Plateau massacre: Senate summons defence chiefs over intelligence failure

Nigeria’s Senate President, Godswill Akpabio. (Photo by KOLA SULAIMON / AFP)

The Senate has confirmed that the massacre of scores of Nigerians in Plateau on the eve of Christmas was due to failing of intelligence.

It expressed disappointment that, security of lives and property, which is the most important constitutional responsibility of government, is suffering serious threats.

President of the Senate, Godswill Akpabio, disclosed at a special session on Saturday that because of the very co-ordinated nature of the killings, it is clear that intelligence failed.

During a brief debate on the killings, Senators took turn to lament the helplessness from security agencies before and during the killings.

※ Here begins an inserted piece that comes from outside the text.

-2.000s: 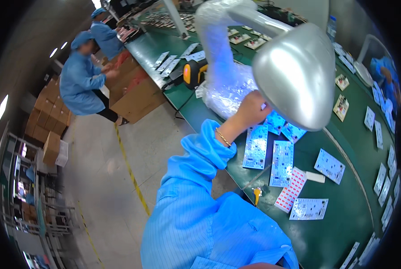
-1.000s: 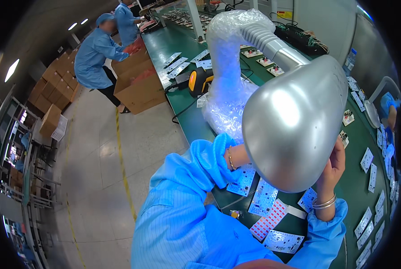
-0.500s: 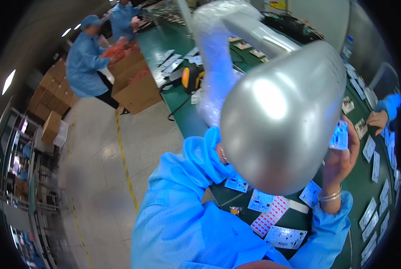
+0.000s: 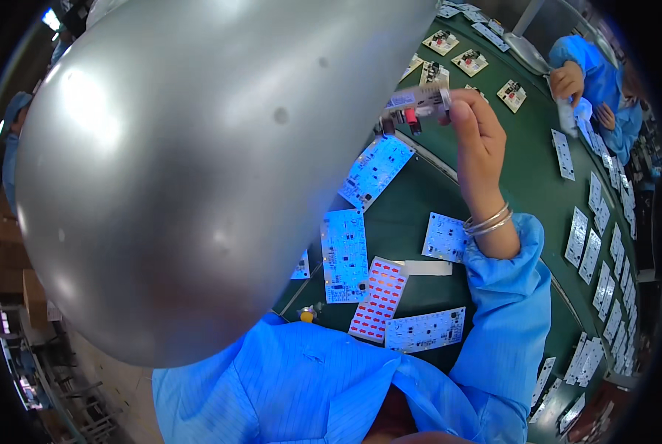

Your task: Inspecting and organizing electronic circuit boards on an assembly line table.

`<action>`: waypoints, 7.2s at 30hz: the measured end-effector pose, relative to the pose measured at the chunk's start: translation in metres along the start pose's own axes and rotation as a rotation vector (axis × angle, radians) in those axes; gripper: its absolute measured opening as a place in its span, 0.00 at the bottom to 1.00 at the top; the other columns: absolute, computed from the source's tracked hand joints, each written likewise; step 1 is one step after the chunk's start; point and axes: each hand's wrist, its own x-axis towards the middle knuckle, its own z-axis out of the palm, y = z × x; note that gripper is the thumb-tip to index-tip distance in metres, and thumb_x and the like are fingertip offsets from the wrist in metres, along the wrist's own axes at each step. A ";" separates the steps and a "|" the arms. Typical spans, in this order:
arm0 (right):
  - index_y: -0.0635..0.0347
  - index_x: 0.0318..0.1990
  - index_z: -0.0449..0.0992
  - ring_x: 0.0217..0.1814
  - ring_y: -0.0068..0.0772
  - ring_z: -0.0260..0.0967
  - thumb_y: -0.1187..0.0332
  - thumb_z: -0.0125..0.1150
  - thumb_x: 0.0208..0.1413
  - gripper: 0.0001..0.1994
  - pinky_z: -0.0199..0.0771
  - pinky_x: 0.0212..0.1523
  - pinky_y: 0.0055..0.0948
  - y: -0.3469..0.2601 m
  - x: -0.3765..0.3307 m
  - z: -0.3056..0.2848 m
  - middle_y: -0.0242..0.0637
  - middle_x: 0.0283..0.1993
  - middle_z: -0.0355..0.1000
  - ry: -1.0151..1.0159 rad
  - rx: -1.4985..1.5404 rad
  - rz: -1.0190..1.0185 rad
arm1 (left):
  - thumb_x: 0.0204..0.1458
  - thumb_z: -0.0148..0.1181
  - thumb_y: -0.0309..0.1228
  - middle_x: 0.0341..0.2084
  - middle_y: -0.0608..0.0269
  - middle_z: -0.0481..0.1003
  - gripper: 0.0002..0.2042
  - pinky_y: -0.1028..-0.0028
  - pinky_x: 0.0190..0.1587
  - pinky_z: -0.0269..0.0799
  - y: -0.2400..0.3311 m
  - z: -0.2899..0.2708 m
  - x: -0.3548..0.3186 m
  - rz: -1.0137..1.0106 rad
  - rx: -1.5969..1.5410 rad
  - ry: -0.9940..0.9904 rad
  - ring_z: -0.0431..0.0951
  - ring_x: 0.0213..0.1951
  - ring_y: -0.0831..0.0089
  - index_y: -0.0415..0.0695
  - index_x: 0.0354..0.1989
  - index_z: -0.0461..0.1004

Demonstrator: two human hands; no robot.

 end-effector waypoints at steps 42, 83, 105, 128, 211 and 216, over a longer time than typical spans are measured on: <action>0.67 0.52 0.55 0.32 0.27 0.66 0.56 0.47 0.49 0.27 0.68 0.25 0.20 -0.040 -0.013 -0.008 0.40 0.44 0.63 -0.242 0.307 0.601 | 0.49 0.44 0.32 0.35 0.50 0.70 0.16 0.64 0.34 0.71 -0.006 -0.004 -0.021 -0.397 -0.456 0.061 0.73 0.35 0.62 0.36 0.44 0.62; 0.65 0.39 0.62 0.39 0.19 0.60 0.69 0.58 0.41 0.18 0.61 0.39 0.17 -0.035 -0.023 -0.009 0.34 0.37 0.63 -0.076 0.452 0.398 | 0.51 0.33 0.51 0.16 0.65 0.65 0.26 0.81 0.11 0.56 0.002 0.033 -0.017 -0.233 -0.645 -0.275 0.59 0.10 0.81 0.38 0.42 0.64; 0.63 0.40 0.58 0.38 0.20 0.58 0.69 0.58 0.42 0.19 0.59 0.41 0.19 -0.065 -0.036 -0.009 0.32 0.36 0.59 -0.095 0.374 0.297 | 0.51 0.41 0.44 0.16 0.65 0.67 0.18 0.78 0.19 0.62 0.011 0.077 -0.044 0.175 0.005 0.246 0.65 0.16 0.77 0.40 0.39 0.64; 0.59 0.35 0.54 0.41 0.25 0.55 0.54 0.62 0.35 0.27 0.55 0.45 0.22 -0.131 -0.060 -0.033 0.43 0.42 0.56 -0.099 0.397 0.196 | 0.52 0.39 0.43 0.21 0.61 0.68 0.17 0.69 0.23 0.66 0.017 0.111 -0.064 0.379 -0.167 -0.270 0.70 0.22 0.68 0.41 0.30 0.67; 0.66 0.31 0.57 0.29 0.25 0.56 0.51 0.66 0.27 0.31 0.58 0.32 0.20 -0.185 -0.069 -0.071 0.43 0.30 0.60 0.026 0.012 -0.032 | 0.32 0.51 0.27 0.37 0.46 0.64 0.26 0.54 0.48 0.54 0.037 0.153 -0.118 1.098 1.410 -0.072 0.65 0.39 0.54 0.34 0.46 0.57; 0.66 0.31 0.57 0.30 0.25 0.55 0.51 0.67 0.27 0.32 0.57 0.33 0.20 -0.185 -0.068 -0.071 0.43 0.30 0.60 0.031 0.031 -0.003 | 0.32 0.51 0.27 0.36 0.46 0.65 0.27 0.54 0.48 0.53 0.038 0.153 -0.117 1.114 1.406 -0.067 0.64 0.39 0.53 0.35 0.46 0.57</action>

Accordingly, the Senate has summoned heads of key security agencies including the Chiefs of Army and Air Staffs, the Chief of Defence Staff, the National Security Adviser (NSA), Director General of the Department of Security Services, (DSS), Inspector of Police, the Director general of the Nigeria Intelligence Agency (NIA).

Contributing to a motion sponsored by Senator Diiket Plang (APC, Plateau Central), it was revealed that the killings were so strategically planned that weapons were kept in the affected villages long before the day of the attack.

Senator Abdul Ningi (PDP, Plateau State) disclosed that his findings revealed that those who carried out the killings did so in collaboration with locals.

He expressed shock that prior information on the attack was ignored.

Ningi who is also the chairman of Northern Senators Forum, informed his colleagues that his visit to and findings in Plateau State showed lack of synergy among security agencies.

Ningi said: “I was in Bauchi for the Chrismas holiday when the news broke out and instantly in behalf of the Northern Senators Forum I moved into Plateau, had two sessions with the Governor of Plateau State before paying a courtesy call on some members of the forum as to the gravity of what happened in Bokkos.

“What happened in Bokkos is unprecedented, when you have a catchment of Bandits over 400 of them moving at a go and when I sat with the governor the stories I heard were mind bugging.

“First there was a rumor of this attack, secondly the governor tried to make this information available but they did not take him seriously.

“I was in Jos University Teaching Hispital and I could see 18months old baby with bullet wounds. This is unprecedented.

“Until we see the importance of security in this country we will never move forward. We need to urgently call the security agents to causation there is no synagy among them.

“As we speak Plateau State government is in dire need because right now they are settling more than 150, 000 IDPs, they are feeding them.

“The entire security architecture of the State failed. What we have discovered is that these marauding bandits did not come with weapons, those weapons were actually domiciled in certain locations, all they do is to come and pick them.

“That means there is something behind what is happening in plateau. Who are these people and where are they doing it because if you go there from the outside you will think it is a religious war, no. There is something behind it that this Senate must need to unravel.

“It is a very terrible phenomenon. We have forgotten our minds, the carnage you see in small village, with small differences people will kill fellow human beings in their dozens and it does not prick their conscience.

“What I have also discovered after spending 72hours, the little information about those bandits, they are not living around the communities. Somebody imported them. Somebody escorted them. “They don’t even know the terrain, they were led by some people who knows the terrain. And when you look at the communities, the Christain and Muslims are interwoven.

“Their communities are intermixed. In a boundary like this we have Christains and Muslims. What happened on the Christmas Eve is something that needs to be investigated by security agencies and it should not be rhetoric. Anybody who is assigned responsibility as a security chief and he can not deliver he must be sent out.”

Former governor of Plateau State, Simon Lalong, rejected the argument that difficult terrain and distance made swift intervention impossible.

Lalong said: “Yes I will not say I will not start with Palteau, I will say it is something that is entirely on the Northern States.

“By virtue of the privilege to be the chairman of the Northern Governors Forum, for four years, when there were similar things all over the country but with particular reference to Plateau I had the report from the military this morning.

“I must say that I was disappointed because part of it was that, they couldn’t deal with the situation in Mangu and Bokkos because of proximity and also the terrain.

“I ask the question for a military there is nothing like terrain or distance. In plateau state because of crises we have proliferation of outfits, we have operation save heaven, all by the state government, we have operation Rainbow funded by the State Government, that is increase in the capacity.”